Work task ▸ Transcribe the listing below in full, exactly, with no images.
□ □ □
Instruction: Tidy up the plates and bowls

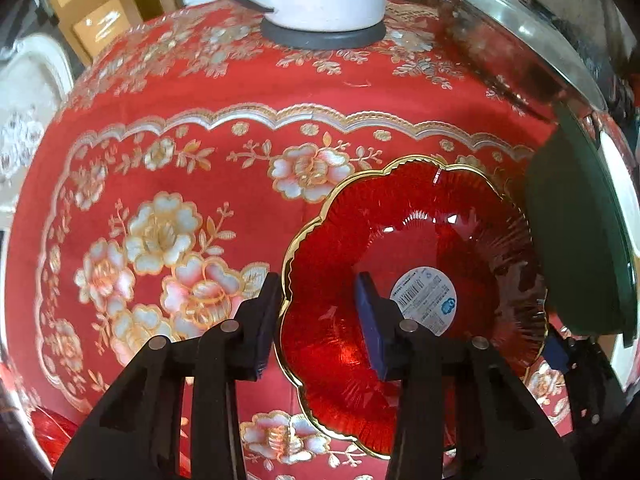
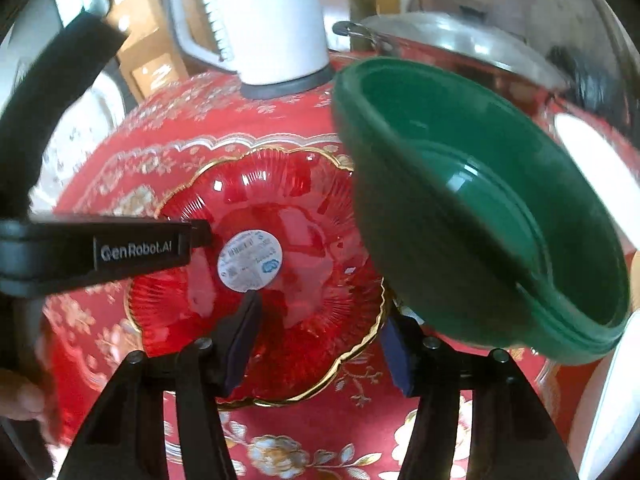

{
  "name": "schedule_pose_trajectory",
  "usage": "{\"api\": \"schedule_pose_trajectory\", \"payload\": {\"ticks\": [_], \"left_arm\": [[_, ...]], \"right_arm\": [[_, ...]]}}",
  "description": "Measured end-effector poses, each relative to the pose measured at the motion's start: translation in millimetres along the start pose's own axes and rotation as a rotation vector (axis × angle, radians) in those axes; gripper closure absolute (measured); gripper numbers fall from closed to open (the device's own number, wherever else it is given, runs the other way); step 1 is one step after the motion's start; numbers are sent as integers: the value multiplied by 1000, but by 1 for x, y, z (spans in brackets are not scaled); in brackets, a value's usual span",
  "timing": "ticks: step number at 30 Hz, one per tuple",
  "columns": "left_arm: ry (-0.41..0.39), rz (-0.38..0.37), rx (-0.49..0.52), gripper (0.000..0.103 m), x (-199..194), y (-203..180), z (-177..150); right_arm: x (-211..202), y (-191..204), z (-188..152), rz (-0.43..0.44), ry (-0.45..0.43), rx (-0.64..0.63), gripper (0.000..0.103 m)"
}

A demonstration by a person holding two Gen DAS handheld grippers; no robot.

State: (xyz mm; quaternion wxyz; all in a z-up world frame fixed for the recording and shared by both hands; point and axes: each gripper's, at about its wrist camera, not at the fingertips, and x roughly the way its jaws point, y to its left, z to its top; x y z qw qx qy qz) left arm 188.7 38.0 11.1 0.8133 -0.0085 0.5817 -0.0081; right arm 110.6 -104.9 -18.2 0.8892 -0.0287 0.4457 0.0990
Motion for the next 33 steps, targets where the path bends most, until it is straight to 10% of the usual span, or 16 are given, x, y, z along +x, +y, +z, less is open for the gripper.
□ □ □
Written response ▸
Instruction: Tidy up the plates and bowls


{
  "name": "schedule_pose_trajectory",
  "usage": "{\"api\": \"schedule_pose_trajectory\", \"payload\": {\"ticks\": [_], \"left_arm\": [[_, ...]], \"right_arm\": [[_, ...]]}}",
  "description": "Measured end-effector poses, each relative to the pose measured at the motion's start: translation in millimetres along the start pose's own axes and rotation as a rotation vector (axis × angle, radians) in those axes; gripper closure absolute (measured); gripper numbers fall from closed to open (the device's own number, wherever else it is given, runs the other way); step 1 is one step after the motion's start; numbers are sent as integers: the value multiplied by 1000, but by 1 for x, y, z (spans in brackets are not scaled); in brackets, a value's usual span",
  "timing": "ticks: step number at 30 Hz, one per tuple",
  "columns": "left_arm: ry (-0.41..0.39), rz (-0.38..0.37), rx (-0.49..0.52), gripper (0.000..0.103 m), x (-199..194), y (-203..180), z (-177..150); right_arm: x (-211..202), y (-191..204), z (-188..152), rz (-0.43..0.44), ry (-0.45..0.43), rx (-0.64..0.63), gripper (0.000..0.103 m)"
}

A demonstration by a person holding two Gen DAS handheld grippers; no robot.

State: (xyz mm; quaternion wxyz; all in a z-up world frame fixed for the recording and shared by both hands; point and axes: each gripper's, at about its wrist camera, not at the fingertips, and x roughly the way its jaws point, y to its left, z to its top; x y z qw qx qy qz) left arm 188.7 38.0 11.1 0.8133 -0.0085 0.5817 -0.0081; right arm 110.6 -104.9 -18.2 0.8892 -0.0287 0.4457 0.0990
Motion for the next 33 steps, targets where the path bends most, until it is straight to 10% of the usual span, or 16 are given, x, y, z along +x, +y, +z, less is open for the gripper.

Work on this exercise is complete, and nothing remains.